Fuhr J E, Kattine A A, Nelson H S
Section of Experimental Pathology, University of Tennessee Medical Center, Knoxville 37920.
J Natl Cancer Inst. 1992 Aug 19;84(16):1272-6. doi: 10.1093/jnci/84.16.1272.
Malignancy of the breast is frequently diagnosed through fine needle aspiration. In the hands of a skilled aspirator and cytopathologist, this can be a highly accurate procedure.
This study was undertaken to evaluate whether sufficient residual cells in the bore of the needle could be harvested and analyzed efficiently by flow cytometry analysis. The goal was then to determine the value of routine flow cytometry as an adjunctive technology in the interpretation of breast fine needle aspirations.
Cells were rinsed from the needles of 83 consecutive diagnostic fine needle aspirates after preliminary inspection had confirmed adequate material was obtained for cytopathology. Cells were washed, and nuclei prepared by detergent treatment. After ribonuclease treatment, DNA was stained with the fluorescent marker propidium iodide. DNA content per cell was determined by flow cytometry by measurement of right-angle fluorescence.
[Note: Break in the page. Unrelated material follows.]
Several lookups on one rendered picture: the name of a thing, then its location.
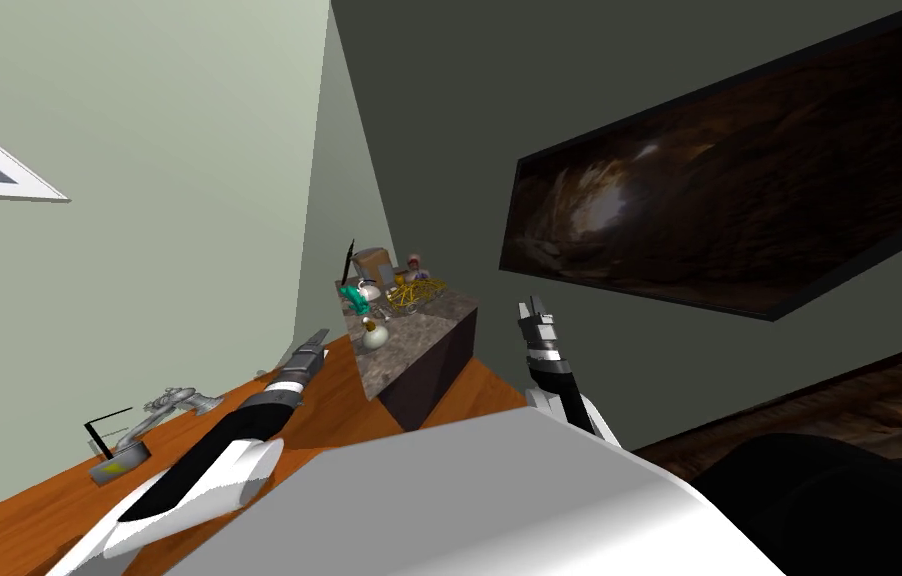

Less than 4% of the samples were rejected for inadequate cell numbers. Flow cytometry criteria for evidence of malignancy included the presence of a DNA aneuploid population or an elevated rate of proliferation (13% or higher) of a diploid population. Accuracy of flow cytometry was based on cytopathologic interpretation in all cases except two which were based on results of excisional biopsy. The sensitivity of the flow cytometry analysis was 76%; the specificity was 100%, with results from flow cytometry pivotal in the correct diagnoses for two patients whose cytopathologic results were equivocal. Analysis of histograms indicated acceptable coefficients of variation for all populations. Gating analysis indicated the suitability of the material for this type of study, with an average of 85% of the events selected, or "gated in." Low recoveries were associated with the presence of necrotic debris in the sample.
Flow cytometry can be a valuable adjunctive technology, capable of providing the cytopathologist with additional information regarding the character of cells analyzed.
乳腺癌常通过细针穿刺活检来诊断。在技术娴熟的穿刺者和细胞病理学家手中,这可以是一个高度准确的程序。
本研究旨在评估能否通过流式细胞术分析有效地获取并分析针腔内足够的残留细胞。目标是确定常规流式细胞术作为辅助技术在乳腺细针穿刺活检结果解读中的价值。
在初步检查确认已获取足够用于细胞病理学检查的材料后,从83例连续诊断性细针穿刺活检的针中冲洗细胞。对细胞进行洗涤,并用去污剂处理制备细胞核。经核糖核酸酶处理后,用荧光标记碘化丙啶对DNA进行染色。通过测量直角荧光,用流式细胞术测定每个细胞的DNA含量。
不到4%的样本因细胞数量不足而被拒收。流式细胞术诊断恶性肿瘤的标准包括存在DNA非整倍体群体或二倍体群体增殖率升高(13%或更高)。除两例基于切除活检结果外,所有病例流式细胞术的准确性均基于细胞病理学解读。流式细胞术分析的敏感性为76%;特异性为100%,对于两名细胞病理学结果不明确的患者,流式细胞术结果对正确诊断起关键作用。直方图分析表明所有群体的变异系数均可接受。门控分析表明该材料适用于此类研究,平均有85%的事件被选中,即“被门控”。回收率低与样本中存在坏死碎片有关。
流式细胞术可以是一种有价值的辅助技术,能够为细胞病理学家提供有关所分析细胞特征的额外信息。